Policy formation should be a small group of professionals and senior managers dedicated to charting the future corporate course within specific areas of expertise.

Examples include functional heads of finance, human resources, and legal, plus related heads of accounting policy, compensation, and regulatory compliance. Activities at this level of importance are generally not candidates for downsizing, vending, or decentralizing.

Professional administration should comprise "doers" who transact business related to policy and standards review. In certain areas, activities performed by these "doers" can be streamlined, decentralized, and performed by external suppliers.

Examples include a decentralized controllership structure in accord with highly automated MIS, decentralized recruiting activities strongly leveraging on outside agencies, and a legal function that relegates routine processes (such as contract review) to the business lines while retaining purview of high-risk areas (litigation, for example).

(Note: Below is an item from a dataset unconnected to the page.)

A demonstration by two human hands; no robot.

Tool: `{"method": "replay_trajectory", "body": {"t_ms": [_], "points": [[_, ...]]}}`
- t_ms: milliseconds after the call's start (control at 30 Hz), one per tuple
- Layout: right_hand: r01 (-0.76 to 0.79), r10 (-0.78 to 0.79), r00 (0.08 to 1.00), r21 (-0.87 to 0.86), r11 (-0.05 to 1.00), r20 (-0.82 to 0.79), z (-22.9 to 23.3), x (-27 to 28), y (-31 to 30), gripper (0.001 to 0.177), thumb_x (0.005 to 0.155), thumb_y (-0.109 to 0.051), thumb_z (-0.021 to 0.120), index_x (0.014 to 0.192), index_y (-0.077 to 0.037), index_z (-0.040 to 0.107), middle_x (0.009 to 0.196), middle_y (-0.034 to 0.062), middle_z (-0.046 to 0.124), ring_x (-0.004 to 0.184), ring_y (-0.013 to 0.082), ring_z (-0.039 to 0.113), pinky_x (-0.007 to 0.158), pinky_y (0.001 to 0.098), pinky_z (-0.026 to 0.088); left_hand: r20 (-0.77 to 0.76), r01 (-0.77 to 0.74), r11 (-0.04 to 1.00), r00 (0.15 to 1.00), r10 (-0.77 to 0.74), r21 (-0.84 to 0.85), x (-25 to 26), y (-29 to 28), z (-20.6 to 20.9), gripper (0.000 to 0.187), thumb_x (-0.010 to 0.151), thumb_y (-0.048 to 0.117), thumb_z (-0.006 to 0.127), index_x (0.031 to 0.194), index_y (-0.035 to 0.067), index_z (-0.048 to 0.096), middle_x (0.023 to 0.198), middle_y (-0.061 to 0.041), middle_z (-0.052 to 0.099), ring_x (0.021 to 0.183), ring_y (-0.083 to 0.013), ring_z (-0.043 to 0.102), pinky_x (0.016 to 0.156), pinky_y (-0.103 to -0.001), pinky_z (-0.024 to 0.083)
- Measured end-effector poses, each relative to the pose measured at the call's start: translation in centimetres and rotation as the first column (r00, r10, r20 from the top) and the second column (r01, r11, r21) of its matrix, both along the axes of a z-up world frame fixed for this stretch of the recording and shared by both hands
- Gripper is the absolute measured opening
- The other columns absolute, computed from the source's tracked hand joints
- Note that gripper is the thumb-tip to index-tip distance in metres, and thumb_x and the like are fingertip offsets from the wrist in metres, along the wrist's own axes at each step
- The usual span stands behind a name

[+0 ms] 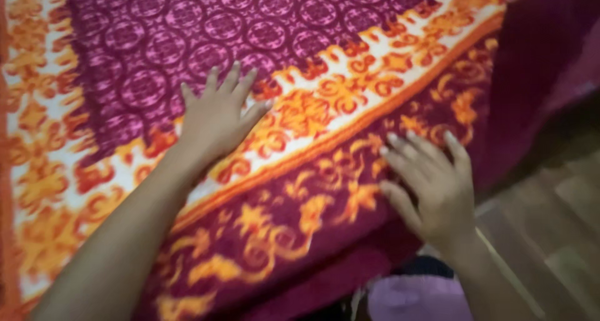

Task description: The person smooths a large blanket over a bed and tucks the edges into the bed frame by hand.

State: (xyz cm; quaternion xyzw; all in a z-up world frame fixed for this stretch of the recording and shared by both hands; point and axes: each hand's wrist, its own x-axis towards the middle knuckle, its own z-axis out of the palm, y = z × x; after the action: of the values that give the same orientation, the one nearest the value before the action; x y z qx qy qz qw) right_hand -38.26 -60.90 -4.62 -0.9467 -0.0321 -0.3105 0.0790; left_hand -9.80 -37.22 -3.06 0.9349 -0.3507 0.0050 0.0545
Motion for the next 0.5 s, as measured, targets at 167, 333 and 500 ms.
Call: {"method": "replay_trajectory", "body": {"t_ms": [167,333,500], "points": [[-0.09,0.097,0.987,-0.06,0.994,0.127,-4.8,0.6,-3.4,0.047,0.099,-0.04,0.056,0.133,-0.01,0.066,0.133,0.0106,0.068,0.127,0.0266,0.062,0.12,0.0474,0.027,0.056,0.058,0.997,0.997,-0.055,-0.045,0.3,-0.1,-0.5,0.078,0.097,0.064,0.039,0.158,0.015,0.036,0.164,-0.019,0.031,0.149,-0.0451,0.025,0.118,-0.063,0.017],[-0.098,0.289,0.927,-0.591,0.801,0.238,-9.7,2.1,-9.5,0.045,0.112,-0.04,0.034,0.134,-0.018,0.067,0.128,0.003,0.075,0.118,0.0193,0.065,0.114,0.0439,0.029,0.082,0.06,0.997,0.995,-0.056,-0.056,0.9,-1.0,0.1,0.076,0.098,0.063,0.043,0.154,0.012,0.041,0.159,-0.022,0.037,0.147,-0.047,0.029,0.119,-0.055,0.022],[0.008,0.232,0.896,-0.537,0.844,0.378,-12.4,2.8,-9.2,0.037,0.117,-0.041,0.037,0.136,-0.023,0.063,0.131,-0.0044,0.072,0.118,0.0154,0.063,0.118,0.0427,0.028,0.037,0.017,0.998,0.999,-0.015,-0.066,0.9,-1.4,0.5,0.075,0.097,0.065,0.046,0.154,0.017,0.043,0.159,-0.022,0.035,0.146,-0.0484,0.027,0.117,-0.055,0.02]]}}
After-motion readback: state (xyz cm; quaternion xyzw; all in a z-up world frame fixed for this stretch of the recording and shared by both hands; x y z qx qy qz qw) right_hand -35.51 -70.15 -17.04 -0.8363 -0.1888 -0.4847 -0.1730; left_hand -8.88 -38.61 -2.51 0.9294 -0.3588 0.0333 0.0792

Operations processing and clerical support should be the residual of all other activities not contained within the above. For most corporate staff organizations, it is the largest category in terms of people and expense.

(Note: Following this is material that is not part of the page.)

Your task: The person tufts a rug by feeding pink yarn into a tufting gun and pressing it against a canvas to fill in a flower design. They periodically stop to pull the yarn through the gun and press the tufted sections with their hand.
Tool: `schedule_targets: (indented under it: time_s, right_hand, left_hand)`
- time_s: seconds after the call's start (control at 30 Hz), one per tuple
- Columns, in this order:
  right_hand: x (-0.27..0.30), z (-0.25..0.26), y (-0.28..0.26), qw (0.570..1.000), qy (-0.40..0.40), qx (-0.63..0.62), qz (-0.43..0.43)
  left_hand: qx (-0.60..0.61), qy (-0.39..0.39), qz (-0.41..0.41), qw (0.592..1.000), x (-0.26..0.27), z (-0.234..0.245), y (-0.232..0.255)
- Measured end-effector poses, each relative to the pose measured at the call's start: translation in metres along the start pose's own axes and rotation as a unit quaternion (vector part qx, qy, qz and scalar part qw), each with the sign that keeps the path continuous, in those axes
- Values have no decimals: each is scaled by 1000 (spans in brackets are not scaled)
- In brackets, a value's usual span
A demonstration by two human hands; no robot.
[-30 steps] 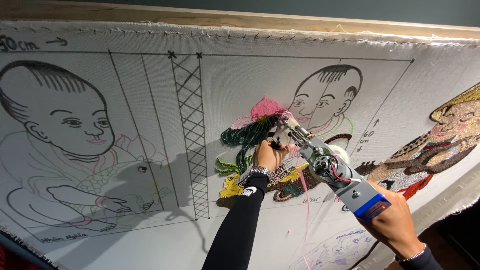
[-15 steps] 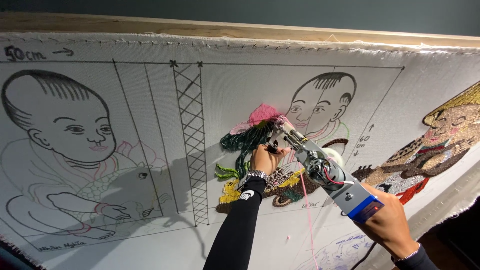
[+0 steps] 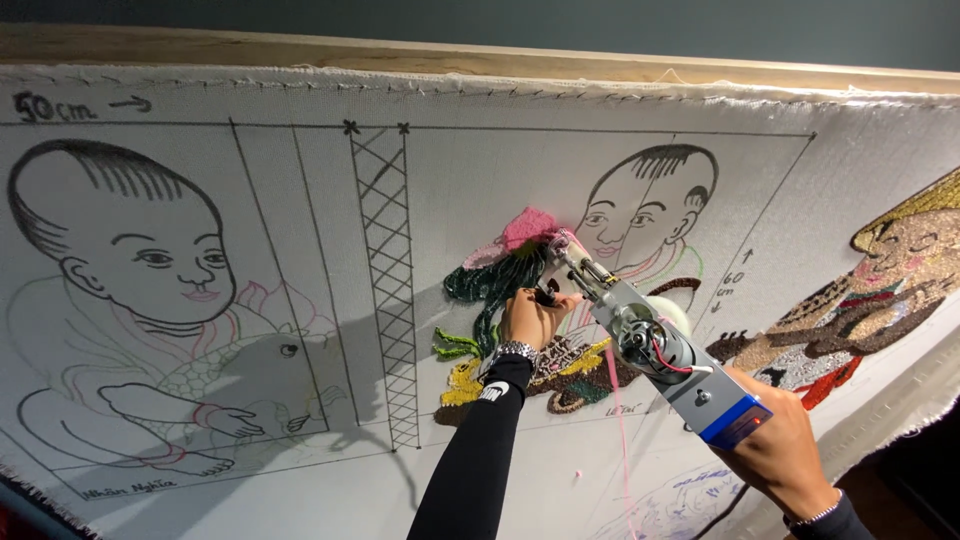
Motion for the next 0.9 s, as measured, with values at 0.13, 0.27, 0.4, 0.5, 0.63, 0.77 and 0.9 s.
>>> schedule_targets:
  time_s: [0.13,0.27,0.4,0.5,0.63,0.77,0.9]
  right_hand:
    - [5,2,16,999,19,-40,6]
    - [22,-22,99,975,34,-218,-24]
    - [29,9,52,977,53,-191,73]
    - [43,18,61,956,99,-265,-77]
    - [57,19,89,948,62,-242,-198]
    - [62,15,112,934,33,-230,-271]
    - [61,17,92,922,61,-329,-195]
  left_hand:
    - [-176,13,-11,984,5,7,6]
    - [-81,-56,13,995,16,-16,16]
    - [212,-185,-3,960,21,-49,7]
    - [327,-260,-10,908,43,-58,35]
    - [278,-261,45,924,53,-65,49]
    - [271,-282,23,920,36,-82,36]
    - [264,-286,20,921,47,-80,54]
Point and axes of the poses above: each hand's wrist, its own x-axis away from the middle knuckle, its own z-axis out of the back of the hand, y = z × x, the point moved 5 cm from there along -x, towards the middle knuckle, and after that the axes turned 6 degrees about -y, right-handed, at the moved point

This residual should be managed to an absolute minimum and targeted for substantial downsizing (mostly through automation), decentralization, and external sourcing.

Psychological Barriers

In trying to assess where actual headcount and expense fall among the three categories, some managers will invariably try to avoid placing the bulk of their respective organizations in situations where vending is actively explored.

This psychological barrier frequently arises because managers believe that corporate staff activities inherently require substantial critical mass and achieve benefits from scale economies; however, this is rarely the case.

Advantages can include cost reduction, variabilization of expense, and a gradual contraction of infrastructure.

More important, as the number of employees declines, management is freed to address issues of real concern to the shareholders.

Thus, the key question is less one of determining the appropriate size of the corporate staff than it is one of creatively selecting the sources of labor supply and expertise internally (among business lines or staff) as well as externally.

Common Goal Orientation

Once a traditional corporate staff structure has been shed in favor of the redefined orientation, objectives and experience become more closely aligned between line and staff.

Staff realize that the goal is to optimize results in the business lines, not to control behavior.

Conversely, line units come to value that staff's contribution in policymaking, shaping organizational culture, and serving as a "second opinion" on the reasonableness of new ventures -- all without stifling initiative.

The proactive sharing process between line and staff is information-based and enabled by the marriage between personal computing and telecommunications.

This evolving management practice has no historical role models. Experience-based benefits will undoubtedly be more pronounced at competitors who advance the limits of office technology through greater computer literacy among managers.

The resulting concentration on policy and standards is not only simpler, but will be essential to achieving competitive advantage in the 1990s against banks and nonbanks alike.